* _Extracted information_:

══════════

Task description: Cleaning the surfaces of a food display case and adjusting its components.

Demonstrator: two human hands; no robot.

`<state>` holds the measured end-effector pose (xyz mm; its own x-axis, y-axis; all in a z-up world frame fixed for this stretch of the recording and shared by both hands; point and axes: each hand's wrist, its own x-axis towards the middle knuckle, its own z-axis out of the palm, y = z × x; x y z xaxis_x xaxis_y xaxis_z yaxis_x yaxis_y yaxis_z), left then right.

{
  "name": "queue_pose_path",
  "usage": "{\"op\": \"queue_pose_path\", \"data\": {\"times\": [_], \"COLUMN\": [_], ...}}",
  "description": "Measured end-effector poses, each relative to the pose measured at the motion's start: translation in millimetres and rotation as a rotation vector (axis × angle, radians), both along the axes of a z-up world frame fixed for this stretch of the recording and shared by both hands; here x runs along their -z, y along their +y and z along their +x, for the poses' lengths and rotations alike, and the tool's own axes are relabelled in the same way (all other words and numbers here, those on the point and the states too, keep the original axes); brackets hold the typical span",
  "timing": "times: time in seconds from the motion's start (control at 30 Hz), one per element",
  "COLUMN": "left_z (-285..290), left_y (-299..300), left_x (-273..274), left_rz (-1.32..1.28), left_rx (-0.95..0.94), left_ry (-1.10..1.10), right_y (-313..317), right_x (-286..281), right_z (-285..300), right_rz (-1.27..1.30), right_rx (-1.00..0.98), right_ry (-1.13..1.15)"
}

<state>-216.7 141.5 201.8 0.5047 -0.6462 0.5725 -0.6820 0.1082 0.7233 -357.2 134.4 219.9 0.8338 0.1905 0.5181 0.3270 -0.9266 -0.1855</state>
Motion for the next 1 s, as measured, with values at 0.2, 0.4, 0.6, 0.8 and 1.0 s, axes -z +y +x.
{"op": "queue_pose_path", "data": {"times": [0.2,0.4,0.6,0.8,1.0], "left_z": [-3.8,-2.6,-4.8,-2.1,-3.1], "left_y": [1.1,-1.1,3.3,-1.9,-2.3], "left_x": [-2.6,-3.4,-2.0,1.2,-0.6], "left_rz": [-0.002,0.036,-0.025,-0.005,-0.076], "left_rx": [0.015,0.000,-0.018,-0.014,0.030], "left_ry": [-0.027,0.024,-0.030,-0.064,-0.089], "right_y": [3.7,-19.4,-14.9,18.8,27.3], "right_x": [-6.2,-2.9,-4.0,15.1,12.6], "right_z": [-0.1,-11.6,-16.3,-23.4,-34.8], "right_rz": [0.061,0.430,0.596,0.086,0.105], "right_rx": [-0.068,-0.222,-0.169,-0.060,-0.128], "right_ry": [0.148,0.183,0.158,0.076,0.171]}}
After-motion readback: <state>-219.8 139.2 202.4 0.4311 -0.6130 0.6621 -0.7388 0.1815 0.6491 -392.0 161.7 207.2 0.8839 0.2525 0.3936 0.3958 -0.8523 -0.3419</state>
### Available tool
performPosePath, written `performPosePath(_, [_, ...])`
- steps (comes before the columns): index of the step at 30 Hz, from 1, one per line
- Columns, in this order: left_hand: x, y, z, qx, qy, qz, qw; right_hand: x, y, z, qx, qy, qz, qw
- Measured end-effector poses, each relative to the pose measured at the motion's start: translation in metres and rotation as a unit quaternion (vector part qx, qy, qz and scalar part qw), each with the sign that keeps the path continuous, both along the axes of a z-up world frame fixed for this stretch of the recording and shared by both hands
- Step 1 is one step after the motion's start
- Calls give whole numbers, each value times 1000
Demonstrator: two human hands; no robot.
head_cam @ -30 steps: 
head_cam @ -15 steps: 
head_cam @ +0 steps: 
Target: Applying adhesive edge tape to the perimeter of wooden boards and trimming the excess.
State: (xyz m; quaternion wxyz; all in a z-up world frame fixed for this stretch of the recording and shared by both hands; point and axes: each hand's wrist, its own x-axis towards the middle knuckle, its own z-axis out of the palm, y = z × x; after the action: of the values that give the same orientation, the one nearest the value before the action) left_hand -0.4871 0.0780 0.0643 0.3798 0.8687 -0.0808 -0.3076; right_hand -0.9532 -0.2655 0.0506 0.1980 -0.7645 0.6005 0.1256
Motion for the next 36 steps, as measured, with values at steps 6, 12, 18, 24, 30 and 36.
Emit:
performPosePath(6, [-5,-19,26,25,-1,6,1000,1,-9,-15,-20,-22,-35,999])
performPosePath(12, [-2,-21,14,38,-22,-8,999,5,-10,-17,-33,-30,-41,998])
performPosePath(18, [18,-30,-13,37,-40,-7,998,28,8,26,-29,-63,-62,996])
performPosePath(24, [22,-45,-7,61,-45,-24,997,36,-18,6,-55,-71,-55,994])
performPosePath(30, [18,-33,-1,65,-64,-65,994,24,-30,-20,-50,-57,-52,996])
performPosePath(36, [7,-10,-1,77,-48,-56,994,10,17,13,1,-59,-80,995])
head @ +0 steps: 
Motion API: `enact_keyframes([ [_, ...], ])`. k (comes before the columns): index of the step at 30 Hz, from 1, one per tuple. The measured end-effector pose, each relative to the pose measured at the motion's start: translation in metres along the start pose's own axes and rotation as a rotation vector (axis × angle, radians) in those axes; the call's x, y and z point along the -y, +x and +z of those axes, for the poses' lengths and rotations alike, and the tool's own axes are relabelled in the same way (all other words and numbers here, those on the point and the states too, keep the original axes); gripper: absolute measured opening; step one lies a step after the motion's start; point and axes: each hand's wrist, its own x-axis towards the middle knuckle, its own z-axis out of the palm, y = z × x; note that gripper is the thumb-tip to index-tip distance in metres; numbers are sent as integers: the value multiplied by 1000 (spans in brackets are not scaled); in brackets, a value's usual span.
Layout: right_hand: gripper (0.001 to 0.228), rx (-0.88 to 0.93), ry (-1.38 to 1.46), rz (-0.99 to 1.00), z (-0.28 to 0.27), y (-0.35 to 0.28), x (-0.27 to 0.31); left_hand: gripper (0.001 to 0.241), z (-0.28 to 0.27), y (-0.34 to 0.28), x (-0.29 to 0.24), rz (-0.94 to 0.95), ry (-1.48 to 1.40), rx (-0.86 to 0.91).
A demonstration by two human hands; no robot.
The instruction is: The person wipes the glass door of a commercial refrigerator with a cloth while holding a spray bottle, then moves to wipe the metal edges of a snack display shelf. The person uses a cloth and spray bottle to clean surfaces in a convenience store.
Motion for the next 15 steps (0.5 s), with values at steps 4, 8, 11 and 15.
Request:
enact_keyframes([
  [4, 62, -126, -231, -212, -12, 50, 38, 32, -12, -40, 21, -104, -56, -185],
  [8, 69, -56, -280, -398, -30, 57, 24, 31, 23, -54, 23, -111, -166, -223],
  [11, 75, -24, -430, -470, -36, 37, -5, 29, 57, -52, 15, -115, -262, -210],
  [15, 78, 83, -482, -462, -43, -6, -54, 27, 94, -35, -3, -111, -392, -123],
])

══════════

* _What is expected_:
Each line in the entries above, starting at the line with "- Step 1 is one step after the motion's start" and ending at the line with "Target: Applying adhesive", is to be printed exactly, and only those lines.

* _Response for this exercise_:
- Step 1 is one step after the motion's start
- Calls give whole numbers, each value times 1000
Demonstrator: two human hands; no robot.
head_cam @ -30 steps: 
head_cam @ -15 steps: 
head_cam @ +0 steps: 
Target: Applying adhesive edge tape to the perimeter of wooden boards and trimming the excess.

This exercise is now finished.